Inept,
I am right there with you. I understand completely what you’re feeling. I was blindsided last May with the announcement he wanted a divorce, after 27 years of marriage. He had given me roses 5 days earlier. Go figure.
And no, he didn’t leave for another woman—it’s a very long story, but basically he left over politics. He became a member of the lovely cult known as QAnon, and he moved over 1000 miles away to immerse himself in that life.
He also took tons of my money when he left, leaving me to live off my IRA. So I’m alone at 67, with my retirement dreans of traveling with my spouse gone and my many years of hard work and careful financial planning now supporting HIM in his new life as a hate-filled, pretend “Christian” who believes in stupid things like lizard people and actors impersonating politicians who’ve been executed at Gitmo.
Anyway, like I said—I get it. In the fitst six months my anger powered me through. I was also pretty numb. I leaned hard on family and friends and talked nonstop about how horrible it was.

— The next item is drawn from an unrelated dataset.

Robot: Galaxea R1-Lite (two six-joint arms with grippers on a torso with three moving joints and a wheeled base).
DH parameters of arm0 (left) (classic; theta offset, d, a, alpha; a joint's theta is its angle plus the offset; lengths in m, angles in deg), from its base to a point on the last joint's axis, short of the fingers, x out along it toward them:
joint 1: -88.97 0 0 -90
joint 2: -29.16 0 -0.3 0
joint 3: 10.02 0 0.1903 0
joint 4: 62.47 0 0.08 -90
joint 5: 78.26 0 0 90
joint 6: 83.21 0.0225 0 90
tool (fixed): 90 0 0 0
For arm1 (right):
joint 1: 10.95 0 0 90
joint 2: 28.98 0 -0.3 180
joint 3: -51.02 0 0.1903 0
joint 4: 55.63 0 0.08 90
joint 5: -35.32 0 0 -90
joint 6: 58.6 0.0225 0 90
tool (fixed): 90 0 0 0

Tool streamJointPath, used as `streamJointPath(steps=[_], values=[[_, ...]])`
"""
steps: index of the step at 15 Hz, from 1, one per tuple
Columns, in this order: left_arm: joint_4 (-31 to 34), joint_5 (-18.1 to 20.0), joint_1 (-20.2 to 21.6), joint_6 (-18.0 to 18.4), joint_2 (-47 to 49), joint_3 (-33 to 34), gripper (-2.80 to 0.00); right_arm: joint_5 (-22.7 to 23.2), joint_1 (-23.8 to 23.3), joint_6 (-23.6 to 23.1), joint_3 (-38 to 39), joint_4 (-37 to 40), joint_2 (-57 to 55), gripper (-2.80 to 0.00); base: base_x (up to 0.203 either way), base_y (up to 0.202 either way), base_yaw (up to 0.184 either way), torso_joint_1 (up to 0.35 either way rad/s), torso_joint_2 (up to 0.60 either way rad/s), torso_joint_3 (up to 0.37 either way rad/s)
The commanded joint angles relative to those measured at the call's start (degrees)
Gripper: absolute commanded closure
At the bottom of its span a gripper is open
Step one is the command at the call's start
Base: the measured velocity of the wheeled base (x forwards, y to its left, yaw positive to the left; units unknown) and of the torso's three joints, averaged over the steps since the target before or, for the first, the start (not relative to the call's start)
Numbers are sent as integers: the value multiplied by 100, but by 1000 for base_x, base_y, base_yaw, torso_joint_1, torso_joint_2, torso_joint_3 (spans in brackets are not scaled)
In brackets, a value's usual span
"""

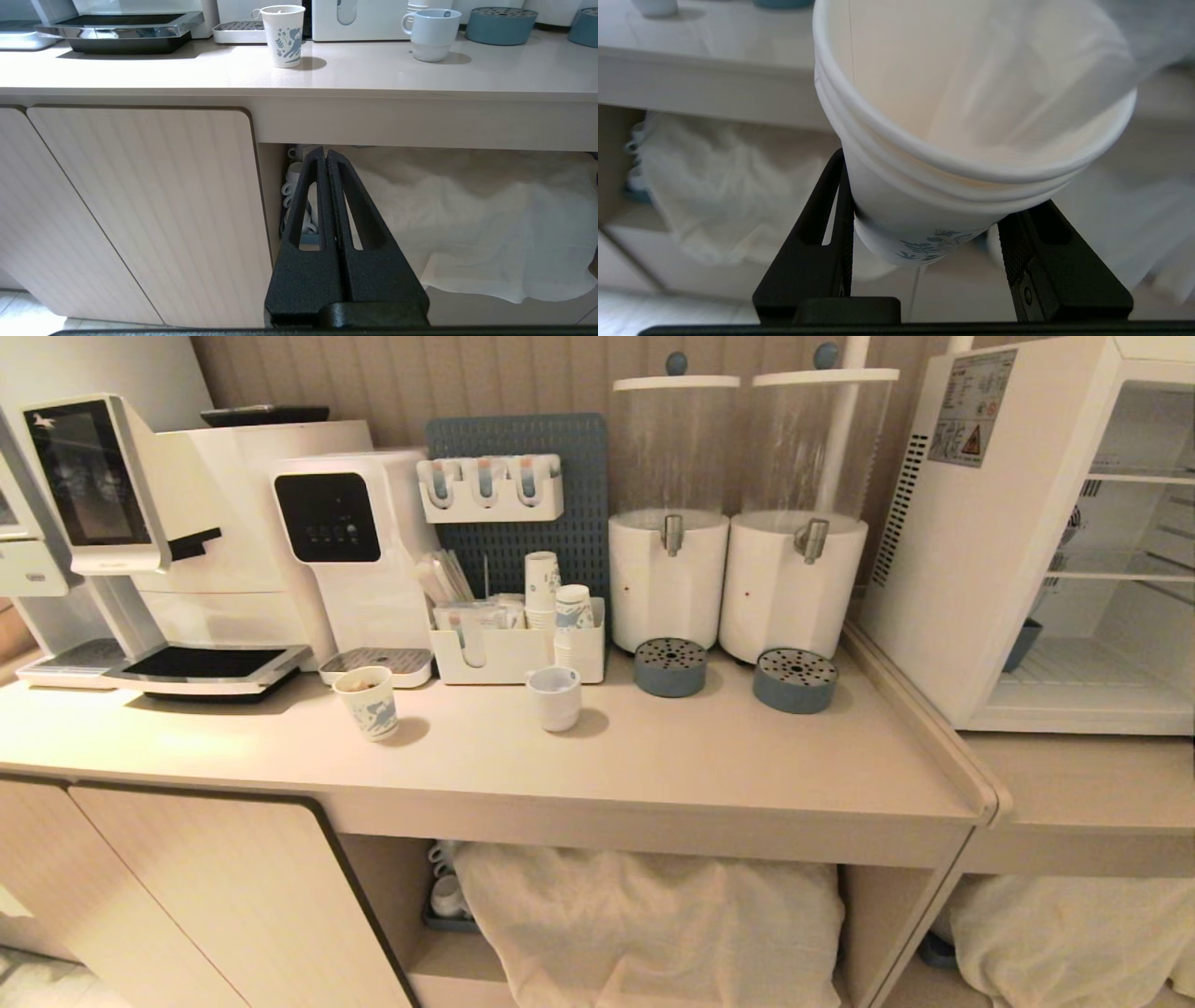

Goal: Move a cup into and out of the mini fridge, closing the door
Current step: Put the paper cup in the freezer

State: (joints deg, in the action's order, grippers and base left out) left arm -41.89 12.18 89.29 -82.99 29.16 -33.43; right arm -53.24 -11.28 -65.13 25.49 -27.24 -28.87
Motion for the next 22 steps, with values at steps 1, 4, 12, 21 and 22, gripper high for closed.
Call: streamJointPath(steps=[1,4,12,21,22], values=[[7,0,2,4,0,110,0,-40,6,241,-56,220,-18,0,0,0,0,0,0,0],[-2,0,2,13,0,110,0,-47,7,283,-48,218,-11,0,0,0,0,0,0,0],[16,9,2,75,0,110,0,-47,7,289,-48,206,-8,0,2,-65,2,2,0,1],[16,18,2,66,0,110,0,-47,7,203,-30,174,-2,0,0,-167,-2,1,3,3],[16,18,2,66,0,110,0,-47,8,168,-30,174,-2,0,0,0,0,0,0,0]])
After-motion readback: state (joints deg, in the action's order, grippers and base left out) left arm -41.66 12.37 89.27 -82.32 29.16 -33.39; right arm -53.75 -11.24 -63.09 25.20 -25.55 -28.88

Then I started to notice those people starting to pull back a little bit. They were rightly tired of hearing it and wondering why I couldn’t “just move on”.

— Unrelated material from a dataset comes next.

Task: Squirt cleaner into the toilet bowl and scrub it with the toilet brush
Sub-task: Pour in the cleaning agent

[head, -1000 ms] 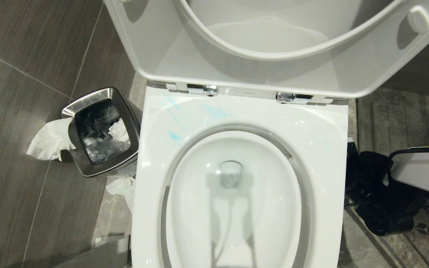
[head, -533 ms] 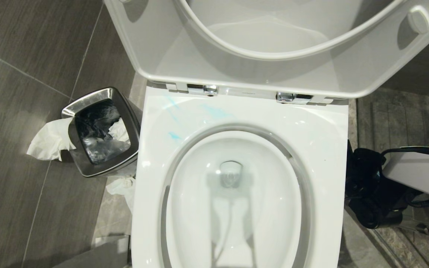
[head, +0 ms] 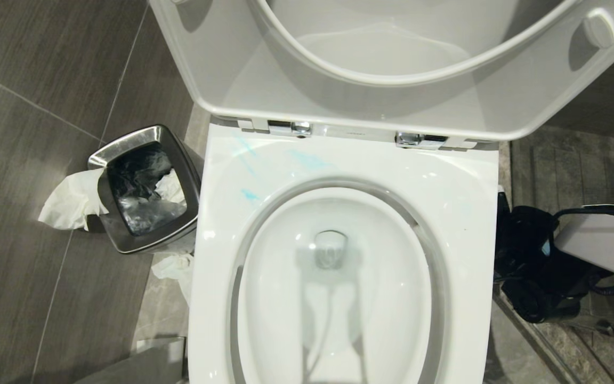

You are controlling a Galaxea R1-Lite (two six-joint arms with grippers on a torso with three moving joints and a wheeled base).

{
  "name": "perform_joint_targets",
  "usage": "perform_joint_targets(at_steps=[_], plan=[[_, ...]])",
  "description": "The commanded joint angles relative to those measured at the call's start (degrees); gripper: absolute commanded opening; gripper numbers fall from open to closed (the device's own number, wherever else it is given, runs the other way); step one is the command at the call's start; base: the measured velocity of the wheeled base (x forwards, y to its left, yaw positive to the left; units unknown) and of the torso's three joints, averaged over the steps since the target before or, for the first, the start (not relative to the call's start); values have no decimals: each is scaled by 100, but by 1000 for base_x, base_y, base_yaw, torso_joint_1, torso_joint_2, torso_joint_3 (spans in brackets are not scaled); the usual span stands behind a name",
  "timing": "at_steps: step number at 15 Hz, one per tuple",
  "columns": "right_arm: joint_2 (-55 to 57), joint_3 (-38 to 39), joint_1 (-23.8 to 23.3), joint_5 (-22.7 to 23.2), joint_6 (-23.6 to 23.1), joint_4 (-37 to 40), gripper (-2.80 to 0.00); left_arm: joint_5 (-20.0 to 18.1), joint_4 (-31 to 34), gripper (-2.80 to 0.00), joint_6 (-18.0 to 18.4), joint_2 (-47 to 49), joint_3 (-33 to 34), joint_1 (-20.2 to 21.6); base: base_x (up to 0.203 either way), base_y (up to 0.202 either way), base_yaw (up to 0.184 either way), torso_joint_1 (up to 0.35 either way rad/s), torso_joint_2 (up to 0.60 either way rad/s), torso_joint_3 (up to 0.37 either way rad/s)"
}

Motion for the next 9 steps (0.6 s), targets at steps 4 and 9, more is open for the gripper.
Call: perform_joint_targets(at_steps=[4,9], plan=[[456,-903,2,8,-6,-51,0,0,-1,-280,-2,9,9,-1,0,0,0,0,0,0],[966,-1782,10,52,0,-51,0,0,5,-280,6,9,9,-1,0,0,0,0,0,0]])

You can’t. The feelings of betrayal don’t just go away!!!
I became even more immersed in my pain for the next 3 months. I’ve literally felt suicidal multiple times, yes. But I don’t act on it because I can’t devastate my family like that. They’ve had enough of their own pain without me adding more.
I have sobbed for hours at a time SO many times, to the point where I feel like I’m going to turn myself inside out. I tried a therapist, but she wasn’t a lot of help except at listening to me vent even more.
So I felt really really stuck. I didn’t see how anything would ever get better (especially since I was still so angry and bitter); and like you said, I had no idea what I wanted to do. I kept very busy during the days, but the minute i tried to lie down and sleep, all I could do was obsess. It got so bad that I called the suicide hotline 3 times.
I’ve taken to putting a comedian on my phone and falling asleep listening to that, after taking something to help me sleep. It’s the only way I can get any rest at all. Like you,, it feels like nearly everything on tv is about love/marriage/dating/divorce. So I watch things like Seinfeld over and over.
One night out of desperation I googled “how to get over betrayal”. Through that I found there’s something called “betrayal trauma”, and its symptoms closely mimic those of PTSD. It’s extreme betrayal by an intimate partner, resulting in loss of the relationship, dreams, and the future you had envisioned and planned on, plus more.
From there I actually found a therapist who specializes in betrayal trauma. I had my first session with her this week. The one nugget I took away from that was this: I was surprised by a very big, very bad event in the past. There’s an equal chance that I could be surprised by a very big, very GOOD event in my future.
I had never considered that until she said it! I wrote it on a blackboard in my kitchen and keep reading it, to limp through until I can talk with her again next week.
One thing that helped me more than I expected was cutting ties with every member of his family. I deleted them from social media, blocked them, deleted their texts and contacts from my phone.
And when I start thinking about anything relative to him, memories of him, or the divorce, I say to myself “STOP!” and then focus immediately on something that always makes me happy (in my case, a 3 yr old child I spend lots of time with).
I’m not sure I answered all your questions,or any of them. If not, just let me know and I’ll try again. Bottom line: I’m in the thick of this with you; it’s absolutely traumatic; and I sometimes feel like I have nothing to live for. But then I tell myself that’s not true, and I just have to keep putting one foot in front of the other for now, getting through one day at a time the best I can. I still cry a lot, and I feel very lonely for the support and comfort of a partner—and I feel like I’m so old at 67 that I’m too old to ever find love again. I can only hope that’s not true.
Oh—and before anyone tells me I’m better off without him, that’s true. But it doesn’t make the betrayal and lies and abandonment any less traumatic.